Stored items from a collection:
- - - - - - -
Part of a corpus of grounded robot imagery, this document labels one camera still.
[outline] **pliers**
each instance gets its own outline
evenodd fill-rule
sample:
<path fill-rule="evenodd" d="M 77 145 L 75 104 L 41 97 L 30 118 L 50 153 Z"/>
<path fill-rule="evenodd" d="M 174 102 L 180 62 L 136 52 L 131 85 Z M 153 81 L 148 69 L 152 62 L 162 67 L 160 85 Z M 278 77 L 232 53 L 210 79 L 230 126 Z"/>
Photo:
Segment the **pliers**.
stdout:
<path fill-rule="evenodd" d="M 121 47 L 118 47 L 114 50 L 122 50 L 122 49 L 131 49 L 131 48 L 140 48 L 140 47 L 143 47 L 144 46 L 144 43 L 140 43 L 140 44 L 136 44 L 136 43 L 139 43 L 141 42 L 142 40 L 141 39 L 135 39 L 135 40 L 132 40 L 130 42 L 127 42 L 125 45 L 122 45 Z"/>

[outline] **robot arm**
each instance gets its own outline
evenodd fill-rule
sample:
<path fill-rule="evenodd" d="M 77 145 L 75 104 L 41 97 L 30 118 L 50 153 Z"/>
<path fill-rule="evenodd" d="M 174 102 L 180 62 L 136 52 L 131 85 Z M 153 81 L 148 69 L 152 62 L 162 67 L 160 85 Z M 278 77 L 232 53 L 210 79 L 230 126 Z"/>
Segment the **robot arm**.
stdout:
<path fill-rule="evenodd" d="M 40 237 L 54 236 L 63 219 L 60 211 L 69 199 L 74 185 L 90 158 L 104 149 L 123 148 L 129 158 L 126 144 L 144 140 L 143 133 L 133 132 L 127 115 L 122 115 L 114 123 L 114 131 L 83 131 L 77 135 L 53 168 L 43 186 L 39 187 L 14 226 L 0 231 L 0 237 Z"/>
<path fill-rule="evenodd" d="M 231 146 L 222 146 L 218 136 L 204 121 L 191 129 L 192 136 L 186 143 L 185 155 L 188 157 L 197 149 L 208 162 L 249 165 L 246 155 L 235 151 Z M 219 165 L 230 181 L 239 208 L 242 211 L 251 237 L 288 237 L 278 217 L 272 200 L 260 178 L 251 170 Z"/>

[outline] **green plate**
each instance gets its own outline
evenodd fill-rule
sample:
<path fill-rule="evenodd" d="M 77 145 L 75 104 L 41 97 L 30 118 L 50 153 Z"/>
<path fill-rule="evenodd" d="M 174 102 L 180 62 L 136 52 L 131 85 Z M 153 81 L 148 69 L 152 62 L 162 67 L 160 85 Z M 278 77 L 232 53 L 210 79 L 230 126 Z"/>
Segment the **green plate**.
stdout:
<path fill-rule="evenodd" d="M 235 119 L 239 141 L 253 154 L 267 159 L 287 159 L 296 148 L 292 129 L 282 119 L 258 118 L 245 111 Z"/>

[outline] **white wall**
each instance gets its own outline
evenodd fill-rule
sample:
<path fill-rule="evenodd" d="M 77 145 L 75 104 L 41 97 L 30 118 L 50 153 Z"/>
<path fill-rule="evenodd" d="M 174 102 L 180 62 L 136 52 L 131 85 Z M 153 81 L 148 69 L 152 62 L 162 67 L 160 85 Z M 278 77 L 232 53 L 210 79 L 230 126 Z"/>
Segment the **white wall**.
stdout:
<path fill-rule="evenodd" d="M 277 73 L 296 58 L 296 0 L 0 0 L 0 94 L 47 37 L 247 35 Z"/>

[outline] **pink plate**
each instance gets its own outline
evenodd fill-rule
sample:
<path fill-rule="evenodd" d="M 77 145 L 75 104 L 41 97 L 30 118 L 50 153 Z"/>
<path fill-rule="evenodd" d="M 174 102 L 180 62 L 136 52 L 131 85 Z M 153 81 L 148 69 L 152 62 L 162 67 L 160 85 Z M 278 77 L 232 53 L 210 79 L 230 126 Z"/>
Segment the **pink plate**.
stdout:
- - - - - - -
*What needs to be done*:
Transcribe every line above, character for character.

*Result*:
Part of a corpus of grounded robot imagery, this document labels one camera still.
[outline] **pliers**
each instance gets its own outline
evenodd fill-rule
sample:
<path fill-rule="evenodd" d="M 77 145 L 75 104 L 41 97 L 30 118 L 50 153 Z"/>
<path fill-rule="evenodd" d="M 174 102 L 180 62 L 136 52 L 131 85 Z M 153 81 L 148 69 L 152 62 L 162 67 L 160 85 Z M 278 77 L 232 53 L 210 79 L 230 126 Z"/>
Photo:
Segment the **pliers**.
stdout:
<path fill-rule="evenodd" d="M 121 47 L 118 47 L 114 50 L 122 50 L 122 49 L 131 49 L 131 48 L 140 48 L 140 47 L 143 47 L 144 46 L 144 43 L 140 43 L 140 44 L 136 44 L 136 43 L 139 43 L 141 42 L 142 40 L 141 39 L 135 39 L 135 40 L 132 40 L 130 42 L 127 42 L 125 45 L 122 45 Z"/>

[outline] **robot arm**
each instance gets its own outline
evenodd fill-rule
sample:
<path fill-rule="evenodd" d="M 77 145 L 75 104 L 41 97 L 30 118 L 50 153 Z"/>
<path fill-rule="evenodd" d="M 174 102 L 180 62 L 136 52 L 131 85 Z M 153 81 L 148 69 L 152 62 L 162 67 L 160 85 Z M 278 77 L 232 53 L 210 79 L 230 126 Z"/>
Segment the **robot arm**.
stdout:
<path fill-rule="evenodd" d="M 40 237 L 54 236 L 63 219 L 60 211 L 69 199 L 74 185 L 90 158 L 104 149 L 123 148 L 129 158 L 126 144 L 144 140 L 143 133 L 133 132 L 127 115 L 122 115 L 114 123 L 114 131 L 83 131 L 77 135 L 53 168 L 43 186 L 39 187 L 14 226 L 0 231 L 0 237 Z"/>
<path fill-rule="evenodd" d="M 231 146 L 222 146 L 218 136 L 204 121 L 191 129 L 192 136 L 186 143 L 185 155 L 188 157 L 197 149 L 208 162 L 249 165 L 246 155 L 235 151 Z M 219 165 L 230 181 L 239 208 L 242 211 L 251 237 L 288 237 L 278 217 L 272 200 L 260 178 L 251 170 Z"/>

[outline] **green plate**
each instance gets its own outline
evenodd fill-rule
sample:
<path fill-rule="evenodd" d="M 77 145 L 75 104 L 41 97 L 30 118 L 50 153 Z"/>
<path fill-rule="evenodd" d="M 174 102 L 180 62 L 136 52 L 131 85 Z M 153 81 L 148 69 L 152 62 L 162 67 L 160 85 Z M 278 77 L 232 53 L 210 79 L 230 126 Z"/>
Segment the **green plate**.
stdout:
<path fill-rule="evenodd" d="M 235 119 L 239 141 L 253 154 L 267 159 L 287 159 L 296 148 L 292 129 L 282 119 L 258 118 L 245 111 Z"/>

[outline] **white wall**
each instance gets its own outline
evenodd fill-rule
sample:
<path fill-rule="evenodd" d="M 77 145 L 75 104 L 41 97 L 30 118 L 50 153 Z"/>
<path fill-rule="evenodd" d="M 174 102 L 180 62 L 136 52 L 131 85 Z M 153 81 L 148 69 L 152 62 L 162 67 L 160 85 Z M 278 77 L 232 53 L 210 79 L 230 126 Z"/>
Segment the **white wall**.
stdout:
<path fill-rule="evenodd" d="M 277 73 L 296 58 L 296 0 L 0 0 L 0 94 L 47 37 L 247 35 Z"/>

[outline] **pink plate**
each instance gets its own outline
evenodd fill-rule
sample:
<path fill-rule="evenodd" d="M 77 145 L 75 104 L 41 97 L 30 118 L 50 153 Z"/>
<path fill-rule="evenodd" d="M 174 102 L 180 62 L 136 52 L 131 85 Z M 153 81 L 148 69 L 152 62 L 162 67 L 160 85 Z M 278 77 L 232 53 L 210 79 L 230 126 Z"/>
Segment the **pink plate**.
stdout:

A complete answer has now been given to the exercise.